5. The distribution network material consumption prediction method based on multidimensional data mining and closed-loop optimization according to claim 1, characterized in that, The clustering algorithm includes at least one of K-means, DBSCAN, and Gaussian mixture model.

6. The method for predicting distribution network material consumption based on multidimensional data mining and closed-loop optimization according to claim 1, characterized in that, The mining algorithm includes: frequent itemset mining algorithm and association rule mining algorithm; the association rule mining algorithm includes at least: Apriori algorithm and FP-Growth algorithm.

7. The method for predicting distribution network material consumption based on multidimensional data mining and closed-loop optimization according to claim 1, characterized in that, The data mining algorithm is used to identify the preset material combination relationships in the basic information database to obtain the material allocation matrix, which specifically includes: Extract the set of material numbers corresponding to each project from the basic information database; Using mining algorithms, the support and confidence of preset material combination relationships in the material number set are calculated, and strong rules that meet the threshold are selected. The strong rules discovered are quantified into a co-occurrence probability matrix between materials, thus obtaining the material allocation matrix.

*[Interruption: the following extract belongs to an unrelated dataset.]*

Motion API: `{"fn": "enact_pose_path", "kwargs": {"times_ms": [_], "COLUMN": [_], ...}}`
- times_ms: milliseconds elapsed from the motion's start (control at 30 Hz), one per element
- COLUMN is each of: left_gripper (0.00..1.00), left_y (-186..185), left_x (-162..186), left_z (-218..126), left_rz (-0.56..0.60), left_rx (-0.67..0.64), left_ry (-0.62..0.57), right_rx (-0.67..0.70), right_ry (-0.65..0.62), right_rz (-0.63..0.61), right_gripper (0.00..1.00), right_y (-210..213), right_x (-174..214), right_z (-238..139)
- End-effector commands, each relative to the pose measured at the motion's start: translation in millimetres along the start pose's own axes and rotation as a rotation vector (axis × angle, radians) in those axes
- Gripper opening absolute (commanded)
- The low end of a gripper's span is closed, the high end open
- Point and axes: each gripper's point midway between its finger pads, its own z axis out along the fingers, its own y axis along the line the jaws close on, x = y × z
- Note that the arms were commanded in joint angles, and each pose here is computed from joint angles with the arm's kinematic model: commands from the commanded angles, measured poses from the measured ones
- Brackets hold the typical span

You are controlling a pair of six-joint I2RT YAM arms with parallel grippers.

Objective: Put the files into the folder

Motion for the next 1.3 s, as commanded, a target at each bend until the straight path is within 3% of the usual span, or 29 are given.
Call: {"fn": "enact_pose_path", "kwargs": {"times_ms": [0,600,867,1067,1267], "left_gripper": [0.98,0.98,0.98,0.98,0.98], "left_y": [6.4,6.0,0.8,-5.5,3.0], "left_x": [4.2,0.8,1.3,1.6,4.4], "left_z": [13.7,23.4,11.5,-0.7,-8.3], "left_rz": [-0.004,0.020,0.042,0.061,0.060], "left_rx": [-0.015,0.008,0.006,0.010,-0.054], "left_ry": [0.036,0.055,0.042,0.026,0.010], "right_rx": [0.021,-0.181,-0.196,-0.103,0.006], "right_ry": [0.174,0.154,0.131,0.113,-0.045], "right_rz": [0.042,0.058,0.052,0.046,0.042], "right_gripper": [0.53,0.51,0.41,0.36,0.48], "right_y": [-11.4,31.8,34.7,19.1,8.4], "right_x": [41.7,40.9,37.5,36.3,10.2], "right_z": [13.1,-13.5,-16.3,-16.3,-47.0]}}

8. The method for predicting distribution network material consumption based on multidimensional data mining and closed-loop optimization according to claim 1, characterized in that, The sequence prediction model includes at least one of the following: long short-term memory network, extreme gradient boosting regression model, and seasonal time series model.

9. The method for predicting distribution network material consumption based on multidimensional data mining and closed-loop optimization according to claim 1, characterized in that, The intelligent supply chain decision-making includes: intelligent procurement planning, intelligent inventory allocation, and intelligent fund allocation; the intelligent decision-making includes: recommended procurement quantity, suggested replenishment cycle, fund priority ranking, and inventory threshold early warning.

10. A computer program product, comprising a computer program, characterized in that, When executed by a processor, the computer program implements the distribution network material consumption prediction method based on multidimensional data mining and closed-loop optimization as described in any one of claims 1-9.